つい名前の口を衝いて出た、敵チームを応援する言葉。ベンチ周りに誰もいなくてよかった等と気を回す暇はない。

「あいつ、俺を信じて走ってるんだ。俺が止めるって!これを止めた俺から、必ずパスが来ると信じて‼︎」

円堂も豪炎寺の行動の意図を汲み取り、自身を鼓舞する。掲げた右手にまばゆい金色のオーラを纏い、帝国学園が現段階で誇る最高峰の必殺技であるデスゾーンを見事止めてみせた。

「行け!豪炎寺!!」

円堂から豪炎寺へとパスが通る。一度豪炎寺にボールが渡ると、そのボールは彼の足元から一度たりとも離れずに驚愕する帝国イレブンの間を縫っていく。
きっと昨年のFF決勝で見ることができたかもしれないマッチアップの光景。
瞬く間に帝国の誇る守護神との一騎打ち。豪炎寺は高く舞い上がり、炎を纏い回転したのち、鋭くゴールを見据える。

「ファイアトルネード!!」

燃え盛るボールはキングオブゴールキーパーと中学サッカー界で言わしめる実力を持つ源田の反応を許さず、そのままゴールネットを揺らした。

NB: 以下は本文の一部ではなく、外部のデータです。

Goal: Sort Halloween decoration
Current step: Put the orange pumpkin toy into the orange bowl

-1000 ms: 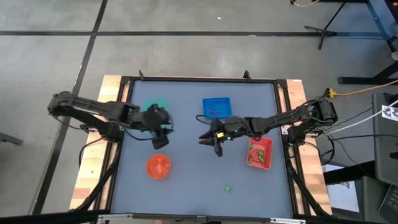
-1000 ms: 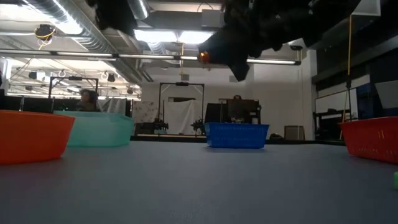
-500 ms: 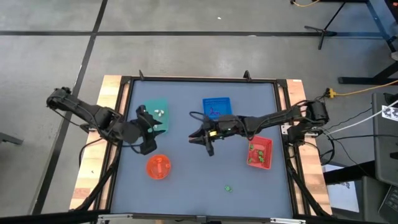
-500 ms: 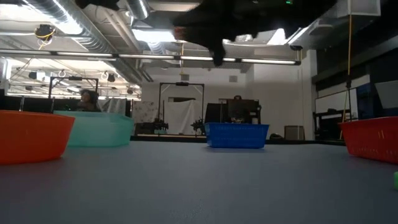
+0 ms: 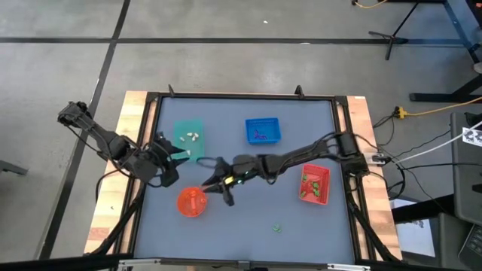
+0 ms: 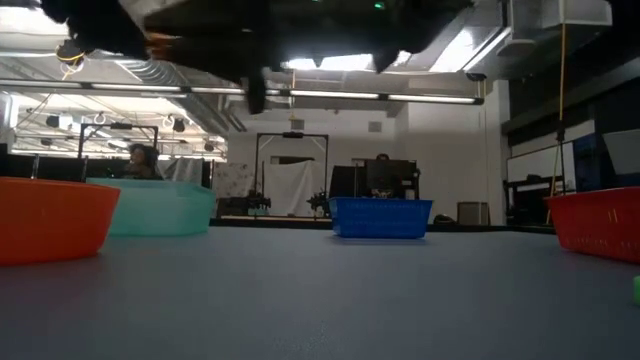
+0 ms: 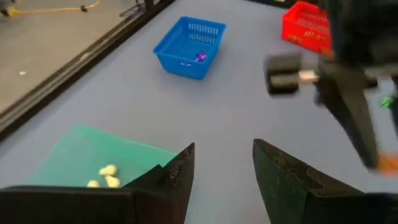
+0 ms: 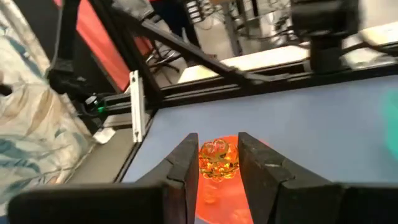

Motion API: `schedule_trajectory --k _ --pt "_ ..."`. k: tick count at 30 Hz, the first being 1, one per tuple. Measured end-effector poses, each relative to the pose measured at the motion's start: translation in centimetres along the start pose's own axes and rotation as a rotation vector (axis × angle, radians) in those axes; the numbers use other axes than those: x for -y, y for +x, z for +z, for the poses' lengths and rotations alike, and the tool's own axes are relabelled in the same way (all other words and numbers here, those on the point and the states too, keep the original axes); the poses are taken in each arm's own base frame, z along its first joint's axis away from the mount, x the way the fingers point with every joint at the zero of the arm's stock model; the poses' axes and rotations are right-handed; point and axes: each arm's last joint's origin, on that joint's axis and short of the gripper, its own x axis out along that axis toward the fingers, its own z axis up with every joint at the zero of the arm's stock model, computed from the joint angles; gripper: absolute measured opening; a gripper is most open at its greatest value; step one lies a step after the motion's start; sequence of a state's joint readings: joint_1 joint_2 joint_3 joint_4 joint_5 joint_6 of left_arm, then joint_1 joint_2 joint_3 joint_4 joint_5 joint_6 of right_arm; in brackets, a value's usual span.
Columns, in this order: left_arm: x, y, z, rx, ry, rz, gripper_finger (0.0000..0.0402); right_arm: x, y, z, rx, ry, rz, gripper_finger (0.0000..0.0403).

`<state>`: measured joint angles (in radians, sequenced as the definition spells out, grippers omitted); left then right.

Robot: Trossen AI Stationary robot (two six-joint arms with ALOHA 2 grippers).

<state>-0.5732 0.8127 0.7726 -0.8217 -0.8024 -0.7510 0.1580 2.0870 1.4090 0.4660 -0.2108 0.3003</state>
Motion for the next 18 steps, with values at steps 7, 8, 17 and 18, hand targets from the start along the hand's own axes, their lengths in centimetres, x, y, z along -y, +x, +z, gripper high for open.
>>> schedule_trajectory --k 7,8,17,18 --pt "-1.3 0.4 -2.1 -0.009 -0.060 -0.006 0.0148 -0.9 4.4 -2.1 -0.010 -0.065 0.032 0.0097" --pt "-1.3 0.4 -2.3 -0.010 -0.063 -0.008 0.0148 -0.8 4.7 -2.3 -0.006 -0.080 0.019 0.0097" --pt "-1.2 0.6 -2.4 -0.003 -0.062 -0.001 0.0148 -0.2 5.6 -3.7 -0.049 -0.111 -0.035 0.0097" --pt "-1.2 0.6 -2.4 -0.001 -0.064 -0.001 0.0148 -0.2 5.6 -3.8 -0.056 -0.121 -0.036 0.0097"
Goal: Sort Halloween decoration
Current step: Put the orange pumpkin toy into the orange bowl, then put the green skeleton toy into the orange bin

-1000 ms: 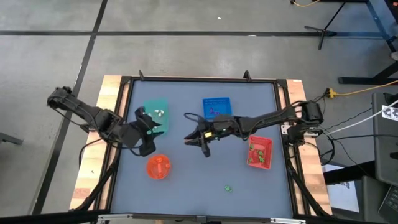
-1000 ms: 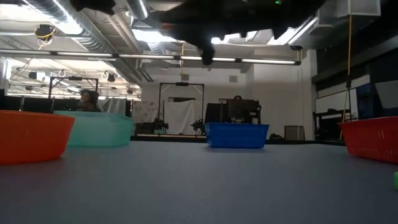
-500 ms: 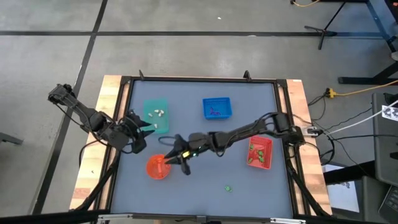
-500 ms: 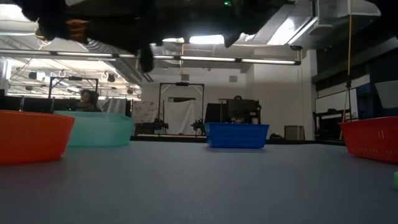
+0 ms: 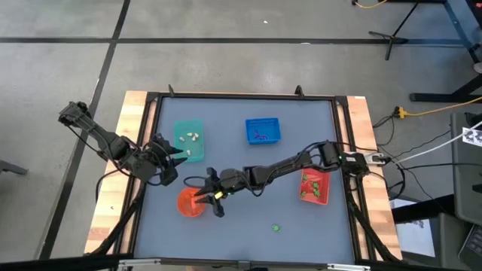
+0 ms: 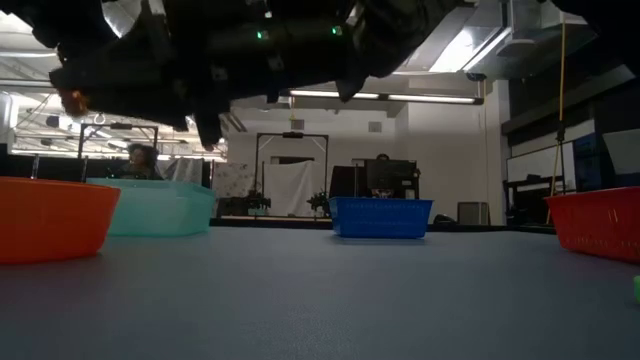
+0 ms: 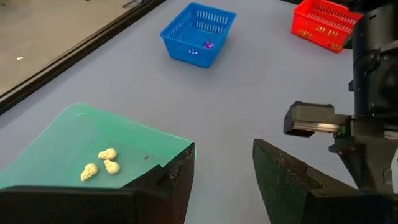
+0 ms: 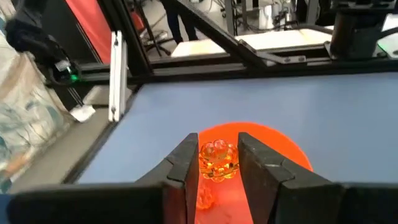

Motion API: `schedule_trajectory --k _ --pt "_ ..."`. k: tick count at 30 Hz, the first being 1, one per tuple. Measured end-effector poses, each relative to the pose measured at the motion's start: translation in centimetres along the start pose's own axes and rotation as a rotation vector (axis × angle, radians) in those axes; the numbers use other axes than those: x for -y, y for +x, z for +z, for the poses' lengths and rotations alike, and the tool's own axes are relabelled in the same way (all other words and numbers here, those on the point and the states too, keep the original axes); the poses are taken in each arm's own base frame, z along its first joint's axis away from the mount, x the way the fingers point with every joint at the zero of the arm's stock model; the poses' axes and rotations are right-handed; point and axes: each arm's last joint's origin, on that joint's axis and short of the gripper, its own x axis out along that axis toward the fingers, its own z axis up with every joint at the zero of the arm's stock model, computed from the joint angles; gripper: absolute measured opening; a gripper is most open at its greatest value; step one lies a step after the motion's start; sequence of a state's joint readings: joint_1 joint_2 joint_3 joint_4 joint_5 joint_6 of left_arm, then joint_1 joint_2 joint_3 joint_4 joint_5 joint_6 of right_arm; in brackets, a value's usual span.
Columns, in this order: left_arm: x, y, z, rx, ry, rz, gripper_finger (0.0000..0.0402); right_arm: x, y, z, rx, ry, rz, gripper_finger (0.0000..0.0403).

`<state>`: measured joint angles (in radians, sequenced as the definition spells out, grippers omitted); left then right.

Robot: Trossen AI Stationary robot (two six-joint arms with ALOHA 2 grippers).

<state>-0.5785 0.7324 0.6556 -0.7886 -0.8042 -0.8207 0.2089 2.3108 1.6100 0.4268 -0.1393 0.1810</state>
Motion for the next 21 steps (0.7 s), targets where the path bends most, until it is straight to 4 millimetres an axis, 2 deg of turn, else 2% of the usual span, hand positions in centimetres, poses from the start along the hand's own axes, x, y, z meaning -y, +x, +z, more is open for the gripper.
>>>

__鳴り響くホイッスルと轟く歓声。雷門中が絶望的ともいえる状況から1点を返した瞬間だった。

やはり、やはり豪炎寺修也のサッカーは終わっていない…!名前は帝国のベンチで1人歓喜に震えていた。
もう見る事は叶わないかもしれないと思っていた光景を約1年越しに目の当たりにして、思わず涙腺と頬が緩む。帝国の試合放棄宣言がなされてから雷門イレブンが喜びを分かち合っている間も、エースナンバーの10番を背負ったその背中がフィールドを離れていくまで夢中になって目で追っていた。